Un tableau d'alumni impressionnant et pourtant ces établissements ne peuvent se reposer sur leurs acquis face à une compétition internationale plus forte que jamais.
« Même si nos deux écoles rassemblent près de 5 000 étudiants, nous devons relever un challenge sur la visibilité internationale.
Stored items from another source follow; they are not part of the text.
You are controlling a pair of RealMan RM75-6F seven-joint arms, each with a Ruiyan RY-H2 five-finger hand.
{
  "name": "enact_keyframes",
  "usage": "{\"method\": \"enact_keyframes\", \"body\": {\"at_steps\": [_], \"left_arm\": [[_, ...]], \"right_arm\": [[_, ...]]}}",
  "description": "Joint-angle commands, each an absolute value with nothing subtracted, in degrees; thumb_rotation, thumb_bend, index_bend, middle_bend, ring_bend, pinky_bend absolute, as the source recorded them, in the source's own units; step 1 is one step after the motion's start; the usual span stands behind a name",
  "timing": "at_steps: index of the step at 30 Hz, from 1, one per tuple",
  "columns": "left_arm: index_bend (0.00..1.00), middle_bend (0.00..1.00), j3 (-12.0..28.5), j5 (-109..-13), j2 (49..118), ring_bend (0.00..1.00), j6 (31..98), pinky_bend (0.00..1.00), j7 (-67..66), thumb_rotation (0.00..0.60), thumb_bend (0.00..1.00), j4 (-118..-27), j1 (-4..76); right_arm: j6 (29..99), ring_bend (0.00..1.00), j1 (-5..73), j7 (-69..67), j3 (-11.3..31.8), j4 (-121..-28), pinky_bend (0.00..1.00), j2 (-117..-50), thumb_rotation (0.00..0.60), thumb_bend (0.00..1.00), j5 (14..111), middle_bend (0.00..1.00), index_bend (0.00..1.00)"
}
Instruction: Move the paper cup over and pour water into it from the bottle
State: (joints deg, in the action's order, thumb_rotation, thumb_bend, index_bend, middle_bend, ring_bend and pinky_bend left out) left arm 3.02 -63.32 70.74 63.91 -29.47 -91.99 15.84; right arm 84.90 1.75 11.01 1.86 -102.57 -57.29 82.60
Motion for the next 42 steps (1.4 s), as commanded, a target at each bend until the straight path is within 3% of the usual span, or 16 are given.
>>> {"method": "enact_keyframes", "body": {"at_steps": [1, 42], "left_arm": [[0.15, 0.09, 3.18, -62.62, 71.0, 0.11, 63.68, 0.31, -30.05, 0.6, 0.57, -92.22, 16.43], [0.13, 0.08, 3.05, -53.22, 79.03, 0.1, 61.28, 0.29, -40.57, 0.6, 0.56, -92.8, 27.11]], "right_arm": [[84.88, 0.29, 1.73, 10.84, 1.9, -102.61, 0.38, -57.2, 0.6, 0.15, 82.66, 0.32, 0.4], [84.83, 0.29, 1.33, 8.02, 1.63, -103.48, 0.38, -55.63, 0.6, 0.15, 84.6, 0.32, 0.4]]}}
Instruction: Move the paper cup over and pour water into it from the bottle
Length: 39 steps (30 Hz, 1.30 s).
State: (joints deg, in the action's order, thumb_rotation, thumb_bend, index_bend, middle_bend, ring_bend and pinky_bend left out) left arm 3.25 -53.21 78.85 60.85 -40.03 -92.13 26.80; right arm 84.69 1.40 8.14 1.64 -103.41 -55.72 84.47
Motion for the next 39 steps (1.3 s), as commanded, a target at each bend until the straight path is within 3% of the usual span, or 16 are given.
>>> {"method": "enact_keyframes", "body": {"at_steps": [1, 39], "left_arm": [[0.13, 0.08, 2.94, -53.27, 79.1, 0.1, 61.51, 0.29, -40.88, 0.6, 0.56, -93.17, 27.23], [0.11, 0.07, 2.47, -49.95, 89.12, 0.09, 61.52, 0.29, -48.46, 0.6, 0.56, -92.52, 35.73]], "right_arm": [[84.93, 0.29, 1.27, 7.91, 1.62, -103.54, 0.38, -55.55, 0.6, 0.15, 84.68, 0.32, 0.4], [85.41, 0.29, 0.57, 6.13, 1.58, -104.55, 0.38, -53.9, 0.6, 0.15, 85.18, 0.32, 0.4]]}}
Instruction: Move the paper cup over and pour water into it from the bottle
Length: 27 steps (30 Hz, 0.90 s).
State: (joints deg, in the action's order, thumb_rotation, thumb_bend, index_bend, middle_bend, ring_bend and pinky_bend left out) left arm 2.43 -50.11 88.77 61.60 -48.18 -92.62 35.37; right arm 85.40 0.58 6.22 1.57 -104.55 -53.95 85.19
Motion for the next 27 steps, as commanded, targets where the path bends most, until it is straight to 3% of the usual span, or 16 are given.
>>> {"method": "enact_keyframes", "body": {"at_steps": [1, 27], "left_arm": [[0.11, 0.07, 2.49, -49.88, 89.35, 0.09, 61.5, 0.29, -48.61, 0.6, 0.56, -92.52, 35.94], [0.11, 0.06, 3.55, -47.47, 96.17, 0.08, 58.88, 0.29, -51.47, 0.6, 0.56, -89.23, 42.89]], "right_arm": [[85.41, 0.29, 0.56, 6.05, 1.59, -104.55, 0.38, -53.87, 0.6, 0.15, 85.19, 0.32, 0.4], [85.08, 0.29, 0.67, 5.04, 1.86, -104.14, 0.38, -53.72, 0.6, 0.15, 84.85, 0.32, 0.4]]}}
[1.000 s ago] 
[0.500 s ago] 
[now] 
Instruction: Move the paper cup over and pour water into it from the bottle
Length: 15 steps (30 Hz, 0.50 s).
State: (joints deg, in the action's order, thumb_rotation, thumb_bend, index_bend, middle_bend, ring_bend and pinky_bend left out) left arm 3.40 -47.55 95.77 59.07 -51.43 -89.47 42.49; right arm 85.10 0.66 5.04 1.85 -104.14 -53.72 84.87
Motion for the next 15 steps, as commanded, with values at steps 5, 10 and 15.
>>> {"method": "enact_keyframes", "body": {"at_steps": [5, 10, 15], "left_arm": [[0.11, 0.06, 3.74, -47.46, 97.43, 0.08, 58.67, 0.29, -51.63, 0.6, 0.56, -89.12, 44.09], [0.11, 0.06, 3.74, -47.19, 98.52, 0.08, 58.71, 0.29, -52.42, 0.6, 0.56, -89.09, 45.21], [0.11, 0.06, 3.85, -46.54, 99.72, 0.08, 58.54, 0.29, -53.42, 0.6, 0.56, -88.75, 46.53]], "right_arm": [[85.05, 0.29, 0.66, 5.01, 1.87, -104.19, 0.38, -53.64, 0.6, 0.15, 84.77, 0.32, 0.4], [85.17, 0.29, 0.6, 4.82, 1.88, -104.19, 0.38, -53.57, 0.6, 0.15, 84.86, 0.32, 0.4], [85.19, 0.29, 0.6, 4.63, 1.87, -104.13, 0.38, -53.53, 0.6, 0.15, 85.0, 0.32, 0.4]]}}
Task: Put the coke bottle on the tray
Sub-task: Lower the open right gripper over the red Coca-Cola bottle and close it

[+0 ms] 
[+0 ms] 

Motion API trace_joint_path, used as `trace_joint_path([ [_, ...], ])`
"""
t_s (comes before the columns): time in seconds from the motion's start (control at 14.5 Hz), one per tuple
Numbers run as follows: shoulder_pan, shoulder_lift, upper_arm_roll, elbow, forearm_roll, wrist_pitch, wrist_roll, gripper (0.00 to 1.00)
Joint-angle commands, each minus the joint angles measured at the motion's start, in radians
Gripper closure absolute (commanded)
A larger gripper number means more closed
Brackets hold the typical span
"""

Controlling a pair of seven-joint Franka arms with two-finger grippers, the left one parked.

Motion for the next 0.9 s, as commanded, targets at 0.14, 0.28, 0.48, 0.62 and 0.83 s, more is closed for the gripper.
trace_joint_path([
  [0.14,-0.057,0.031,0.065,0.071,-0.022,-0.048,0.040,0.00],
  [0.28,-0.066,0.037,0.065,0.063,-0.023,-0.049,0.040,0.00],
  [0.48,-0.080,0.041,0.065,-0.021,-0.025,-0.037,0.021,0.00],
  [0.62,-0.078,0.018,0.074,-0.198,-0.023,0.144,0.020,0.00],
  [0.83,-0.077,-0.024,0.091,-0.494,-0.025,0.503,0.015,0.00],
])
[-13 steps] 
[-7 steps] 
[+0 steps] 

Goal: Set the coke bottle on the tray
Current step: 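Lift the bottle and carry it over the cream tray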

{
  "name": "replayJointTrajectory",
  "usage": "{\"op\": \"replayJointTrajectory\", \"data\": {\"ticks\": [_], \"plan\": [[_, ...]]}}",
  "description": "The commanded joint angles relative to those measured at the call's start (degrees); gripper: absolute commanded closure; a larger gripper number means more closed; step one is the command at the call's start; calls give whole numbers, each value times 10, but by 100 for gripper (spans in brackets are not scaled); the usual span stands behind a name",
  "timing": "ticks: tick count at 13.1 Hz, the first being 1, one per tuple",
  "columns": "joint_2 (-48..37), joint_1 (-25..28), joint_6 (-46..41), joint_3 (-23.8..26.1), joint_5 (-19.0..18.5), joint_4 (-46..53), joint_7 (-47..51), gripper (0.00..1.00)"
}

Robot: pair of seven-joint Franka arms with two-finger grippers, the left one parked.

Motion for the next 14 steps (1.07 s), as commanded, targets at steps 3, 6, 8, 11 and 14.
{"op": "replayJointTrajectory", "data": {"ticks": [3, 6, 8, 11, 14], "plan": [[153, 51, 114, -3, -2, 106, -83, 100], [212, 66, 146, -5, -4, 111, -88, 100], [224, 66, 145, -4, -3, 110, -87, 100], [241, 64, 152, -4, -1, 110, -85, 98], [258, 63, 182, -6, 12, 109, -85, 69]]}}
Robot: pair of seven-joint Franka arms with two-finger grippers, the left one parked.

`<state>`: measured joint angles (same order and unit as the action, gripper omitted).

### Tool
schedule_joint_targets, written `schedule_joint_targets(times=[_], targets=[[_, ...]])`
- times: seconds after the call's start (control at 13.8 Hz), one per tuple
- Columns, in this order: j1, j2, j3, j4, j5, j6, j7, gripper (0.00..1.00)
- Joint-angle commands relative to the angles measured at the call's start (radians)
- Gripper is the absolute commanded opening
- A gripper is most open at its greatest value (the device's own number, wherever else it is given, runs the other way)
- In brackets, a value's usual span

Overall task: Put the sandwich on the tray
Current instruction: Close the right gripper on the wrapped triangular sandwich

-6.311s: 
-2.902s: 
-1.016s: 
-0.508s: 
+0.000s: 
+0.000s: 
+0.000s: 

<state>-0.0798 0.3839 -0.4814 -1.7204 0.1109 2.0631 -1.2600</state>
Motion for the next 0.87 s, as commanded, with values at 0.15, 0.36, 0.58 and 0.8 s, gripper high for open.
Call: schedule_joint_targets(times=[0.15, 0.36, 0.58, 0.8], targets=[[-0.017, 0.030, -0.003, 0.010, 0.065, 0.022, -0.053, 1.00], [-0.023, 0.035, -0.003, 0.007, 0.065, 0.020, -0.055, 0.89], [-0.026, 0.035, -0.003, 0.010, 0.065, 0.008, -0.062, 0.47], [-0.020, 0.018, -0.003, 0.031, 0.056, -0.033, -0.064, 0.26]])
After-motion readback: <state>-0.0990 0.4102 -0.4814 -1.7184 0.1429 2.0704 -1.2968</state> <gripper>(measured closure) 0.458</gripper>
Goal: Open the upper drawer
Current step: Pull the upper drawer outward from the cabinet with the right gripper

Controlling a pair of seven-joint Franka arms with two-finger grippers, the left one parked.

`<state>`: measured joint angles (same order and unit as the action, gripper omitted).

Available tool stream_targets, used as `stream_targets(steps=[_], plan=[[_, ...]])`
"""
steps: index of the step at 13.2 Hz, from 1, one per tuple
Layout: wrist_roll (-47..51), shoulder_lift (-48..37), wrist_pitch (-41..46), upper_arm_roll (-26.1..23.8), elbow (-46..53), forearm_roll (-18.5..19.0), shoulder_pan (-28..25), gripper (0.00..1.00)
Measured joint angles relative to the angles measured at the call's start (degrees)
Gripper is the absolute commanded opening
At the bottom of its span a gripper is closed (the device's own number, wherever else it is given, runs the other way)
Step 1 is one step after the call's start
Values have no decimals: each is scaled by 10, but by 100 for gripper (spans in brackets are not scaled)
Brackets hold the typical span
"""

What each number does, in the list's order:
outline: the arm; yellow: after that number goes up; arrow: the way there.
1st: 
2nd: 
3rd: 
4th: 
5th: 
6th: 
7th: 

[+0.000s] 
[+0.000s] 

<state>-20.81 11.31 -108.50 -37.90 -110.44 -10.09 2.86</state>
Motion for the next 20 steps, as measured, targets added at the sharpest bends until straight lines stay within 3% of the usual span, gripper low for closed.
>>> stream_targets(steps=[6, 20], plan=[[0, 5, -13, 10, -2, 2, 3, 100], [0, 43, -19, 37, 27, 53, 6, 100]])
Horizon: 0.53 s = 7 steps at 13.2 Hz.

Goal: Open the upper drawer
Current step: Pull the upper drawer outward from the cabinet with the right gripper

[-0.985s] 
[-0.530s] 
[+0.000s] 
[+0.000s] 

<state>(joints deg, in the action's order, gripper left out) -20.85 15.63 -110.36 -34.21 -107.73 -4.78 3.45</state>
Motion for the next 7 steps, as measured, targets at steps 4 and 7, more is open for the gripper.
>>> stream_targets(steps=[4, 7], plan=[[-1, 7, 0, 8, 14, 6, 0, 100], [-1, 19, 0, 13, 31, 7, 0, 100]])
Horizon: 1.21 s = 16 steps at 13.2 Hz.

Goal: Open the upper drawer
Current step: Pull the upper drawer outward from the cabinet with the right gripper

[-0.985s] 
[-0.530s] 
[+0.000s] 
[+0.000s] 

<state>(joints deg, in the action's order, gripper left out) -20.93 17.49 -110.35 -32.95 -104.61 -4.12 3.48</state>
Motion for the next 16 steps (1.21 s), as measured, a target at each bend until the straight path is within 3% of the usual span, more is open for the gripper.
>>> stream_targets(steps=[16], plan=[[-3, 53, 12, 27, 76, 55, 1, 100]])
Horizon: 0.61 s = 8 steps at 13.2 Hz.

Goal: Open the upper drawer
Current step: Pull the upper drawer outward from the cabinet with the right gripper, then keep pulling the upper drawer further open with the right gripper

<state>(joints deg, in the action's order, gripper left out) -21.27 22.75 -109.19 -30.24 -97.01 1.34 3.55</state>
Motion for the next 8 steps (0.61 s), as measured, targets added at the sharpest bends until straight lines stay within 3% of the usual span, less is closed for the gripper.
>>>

Il existe une très forte concurrence avec des universités prestigieuses qui ont des départements Aerospace Engineering à l'image en Europe de l'université de Cranfield, TU Delft aux Pays-Bas et l'université de Munich et outre-Atlantique du MIT. Le but est d'attirer les talents (étudiants, professeurs, chercheurs) pour avoir un rayonnement et porter la voix de la France à l'étranger », rappelle Marie-Hélène Baroux, directrice générale de l'Isae-Supaero.
Les deux écoles avaient déjà amorcé un premier rapprochement en 2022 avec l'intégration de l'École nationale de l'aviation civile (Enac) en tant qu'école associée du groupe d'écoles d'ingénieurs Isae. À l'occasion du salon du Bourget la semaine prochaine, les deux établissements vont acter la création de la Toulouse School of Aviation and Aerospace Engineering. Cette entité regroupera 21 formations de masters et de mastères spécialisés (cursus d'un ou deux ans) qui accueillent aujourd'hui 600 étudiants dans les deux écoles. Les cycles d'ingénieur en trois ans ne sont pas concernés par cette nouvelle marque. Un site internet commun sera mis en ligne en septembre pour permettre aux candidats de postuler pour la rentrée 2026. « Sous la marque TSAAE, nous pourrons promouvoir les formations à l'étranger, gérer en commun ces cursus et les recrutements de professeurs », ajoute la responsable.